What you return must be the full data, repeated verbatim, with no pictures in it.

START Information supplied

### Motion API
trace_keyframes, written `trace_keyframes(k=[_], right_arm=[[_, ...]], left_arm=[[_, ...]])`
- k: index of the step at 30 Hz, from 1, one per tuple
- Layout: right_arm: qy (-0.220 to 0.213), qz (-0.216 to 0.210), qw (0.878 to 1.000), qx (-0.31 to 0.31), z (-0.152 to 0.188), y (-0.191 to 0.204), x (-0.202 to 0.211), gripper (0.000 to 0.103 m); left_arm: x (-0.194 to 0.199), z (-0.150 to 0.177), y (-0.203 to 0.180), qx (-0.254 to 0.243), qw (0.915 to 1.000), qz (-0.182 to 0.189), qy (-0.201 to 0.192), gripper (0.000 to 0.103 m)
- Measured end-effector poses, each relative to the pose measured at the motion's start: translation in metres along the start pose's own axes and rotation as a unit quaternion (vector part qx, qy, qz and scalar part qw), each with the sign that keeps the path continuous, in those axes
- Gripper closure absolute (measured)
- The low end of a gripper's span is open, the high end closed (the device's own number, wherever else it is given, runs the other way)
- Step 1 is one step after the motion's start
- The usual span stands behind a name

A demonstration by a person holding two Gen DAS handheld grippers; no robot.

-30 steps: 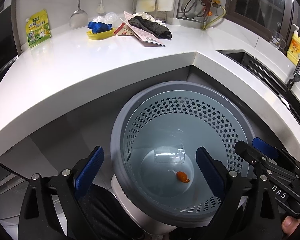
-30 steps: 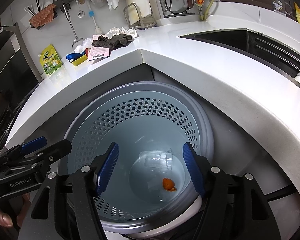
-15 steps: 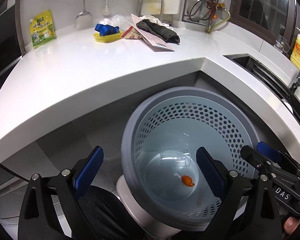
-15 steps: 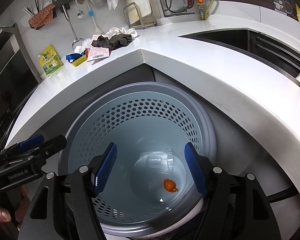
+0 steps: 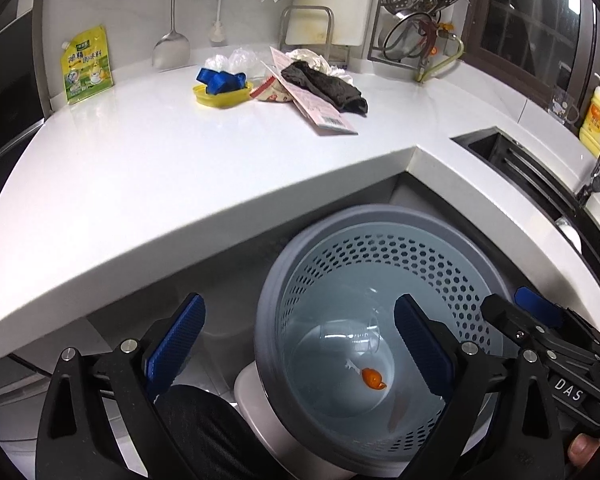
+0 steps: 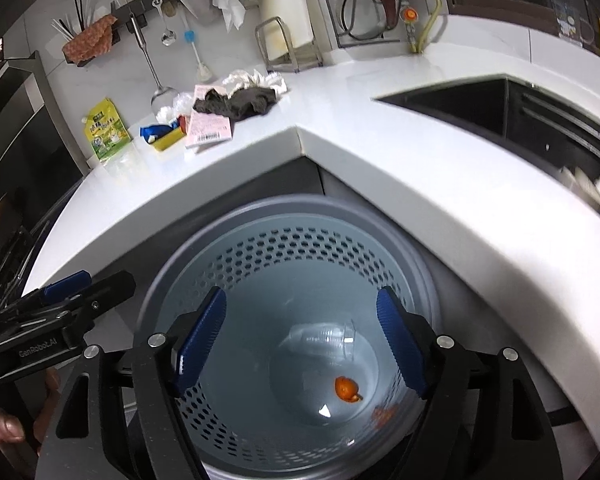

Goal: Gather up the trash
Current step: 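Move both tools back from the bin toward the countertop trash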

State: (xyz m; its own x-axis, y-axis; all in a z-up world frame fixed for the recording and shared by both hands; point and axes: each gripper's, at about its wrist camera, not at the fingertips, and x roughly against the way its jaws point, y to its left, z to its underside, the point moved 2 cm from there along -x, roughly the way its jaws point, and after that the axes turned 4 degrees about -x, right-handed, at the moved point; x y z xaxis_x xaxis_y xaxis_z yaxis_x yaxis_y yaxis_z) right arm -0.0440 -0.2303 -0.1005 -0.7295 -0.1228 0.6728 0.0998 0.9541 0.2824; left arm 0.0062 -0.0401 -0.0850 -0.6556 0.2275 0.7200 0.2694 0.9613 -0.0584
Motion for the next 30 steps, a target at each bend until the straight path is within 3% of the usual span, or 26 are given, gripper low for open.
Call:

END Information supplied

Output for this exercise>
### Motion API
trace_keyframes, written `trace_keyframes(k=[_], right_arm=[[_, ...]], left_arm=[[_, ...]])`
- k: index of the step at 30 Hz, from 1, one per tuple
- Layout: right_arm: qy (-0.220 to 0.213), qz (-0.216 to 0.210), qw (0.878 to 1.000), qx (-0.31 to 0.31), z (-0.152 to 0.188), y (-0.191 to 0.204), x (-0.202 to 0.211), gripper (0.000 to 0.103 m); left_arm: x (-0.194 to 0.199), z (-0.150 to 0.177), y (-0.203 to 0.180), qx (-0.254 to 0.243), qw (0.915 to 1.000), qz (-0.182 to 0.189), qy (-0.201 to 0.192), gripper (0.000 to 0.103 m)
- Measured end-effector poses, each relative to the pose measured at the motion's start: translation in metres along the start pose's own axes and rotation as a unit quaternion (vector part qx, qy, qz and scalar part qw), each with the sign that keeps the path continuous, in those axes
- Gripper closure absolute (measured)
- The low end of a gripper's span is open, the high end closed (the device's own number, wherever else it is given, runs the other way)
- Step 1 is one step after the motion's start
- The usual span stands behind a name

A demonstration by a person holding two Gen DAS handheld grippers; no robot.

-30 steps: 
-30 steps: 
-15 steps: 
-15 steps: 
+0 steps: 
+0 steps: 

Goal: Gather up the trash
Current step: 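Move both tools back from the bin toward the countertop trash
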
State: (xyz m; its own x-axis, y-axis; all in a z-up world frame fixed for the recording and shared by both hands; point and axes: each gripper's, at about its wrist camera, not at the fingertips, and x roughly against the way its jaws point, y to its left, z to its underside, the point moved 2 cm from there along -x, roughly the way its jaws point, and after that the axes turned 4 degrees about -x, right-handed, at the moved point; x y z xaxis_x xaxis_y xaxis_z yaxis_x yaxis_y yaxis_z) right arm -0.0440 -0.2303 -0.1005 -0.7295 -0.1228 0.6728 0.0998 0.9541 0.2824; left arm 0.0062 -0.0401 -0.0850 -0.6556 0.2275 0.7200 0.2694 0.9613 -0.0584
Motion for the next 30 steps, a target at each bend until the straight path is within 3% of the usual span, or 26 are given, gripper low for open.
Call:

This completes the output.